What is required. Restate the data exactly, with nothing altered.

───

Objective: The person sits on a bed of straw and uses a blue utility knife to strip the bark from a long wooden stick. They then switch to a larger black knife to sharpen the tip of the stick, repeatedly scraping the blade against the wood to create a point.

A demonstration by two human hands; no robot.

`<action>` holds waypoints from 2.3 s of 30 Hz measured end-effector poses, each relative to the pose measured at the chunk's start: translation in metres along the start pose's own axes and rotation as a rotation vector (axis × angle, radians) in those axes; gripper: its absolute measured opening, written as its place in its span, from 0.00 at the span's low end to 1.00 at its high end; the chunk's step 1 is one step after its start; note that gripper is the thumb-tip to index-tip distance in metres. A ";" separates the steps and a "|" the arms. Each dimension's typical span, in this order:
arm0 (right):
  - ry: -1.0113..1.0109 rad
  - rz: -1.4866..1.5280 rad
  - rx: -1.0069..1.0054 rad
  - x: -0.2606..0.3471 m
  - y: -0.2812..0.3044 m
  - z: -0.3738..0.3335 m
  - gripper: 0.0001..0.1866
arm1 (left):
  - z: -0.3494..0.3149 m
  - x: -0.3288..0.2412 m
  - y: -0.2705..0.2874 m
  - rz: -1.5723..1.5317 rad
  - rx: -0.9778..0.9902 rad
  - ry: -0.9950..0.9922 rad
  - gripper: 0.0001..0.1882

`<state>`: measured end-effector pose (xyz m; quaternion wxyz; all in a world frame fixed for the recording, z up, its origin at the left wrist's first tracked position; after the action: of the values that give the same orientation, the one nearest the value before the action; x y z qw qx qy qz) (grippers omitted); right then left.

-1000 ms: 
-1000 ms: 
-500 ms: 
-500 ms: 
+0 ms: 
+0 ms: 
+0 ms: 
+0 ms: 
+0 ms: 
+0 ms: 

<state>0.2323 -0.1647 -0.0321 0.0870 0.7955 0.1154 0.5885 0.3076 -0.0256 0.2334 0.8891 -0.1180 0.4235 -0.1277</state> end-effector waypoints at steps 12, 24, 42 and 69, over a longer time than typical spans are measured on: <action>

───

Reply to the task.
Objective: The person sits on a bed of straw and uses a blue utility knife to strip the bark from a long wooden stick. They then switch to a larger black knife to sharpen the tip of the stick, repeatedly scraping the blade against the wood to create a point.

A demonstration by two human hands; no robot.

`<action>` holds waypoints from 2.3 s of 30 Hz measured end-effector poses, each relative to the pose measured at the chunk's start: translation in metres along the start pose's own axes and rotation as a rotation vector (axis × angle, radians) in those axes; gripper: its absolute measured opening, written as its place in its span, from 0.00 at the span's low end to 1.00 at its high end; the chunk's step 1 is one step after its start; note that gripper is the thumb-tip to index-tip distance in metres. A ";" separates the steps and a "|" the arms. Each dimension's typical span, in this order:
arm0 (right):
  - ry: -1.0113..1.0109 rad
  - rz: -1.4866..1.5280 rad
  - rx: -1.0069..1.0054 rad
  - x: -0.2606..0.3471 m
  - y: -0.2812..0.3044 m
  - z: -0.3738..0.3335 m
  - gripper: 0.0001..0.1866
arm1 (left):
  - z: -0.3494..0.3149 m
  - x: -0.3288..0.2412 m
  - y: -0.2705..0.2874 m
  - rz: -1.5723..1.5317 rad
  - rx: -0.9778..0.9902 rad
  - ry: -0.9950..0.9922 rad
  - gripper: 0.0001..0.1882

`<state>`: measured end-effector pose (xyz m; quaternion wxyz; all in a world frame fixed for the recording, z up, its origin at the left wrist's first tracked position; after the action: of the values that give the same orientation, the one nearest the value before the action; x y z qw qx qy qz) (grippers omitted); right then left.

-1000 ms: 
-1000 ms: 
-500 ms: 
-500 ms: 
+0 ms: 
+0 ms: 
+0 ms: 
+0 ms: 
+0 ms: 
+0 ms: 

<state>0.2323 -0.1647 -0.0321 0.0870 0.7955 0.1154 0.5885 0.3076 -0.0256 0.2334 0.8891 -0.1180 0.4235 -0.1277</state> end-effector waypoints at steps 12, 24, 42 and 69, over a longer time than typical spans are measured on: <action>

With this, the exercise is finished.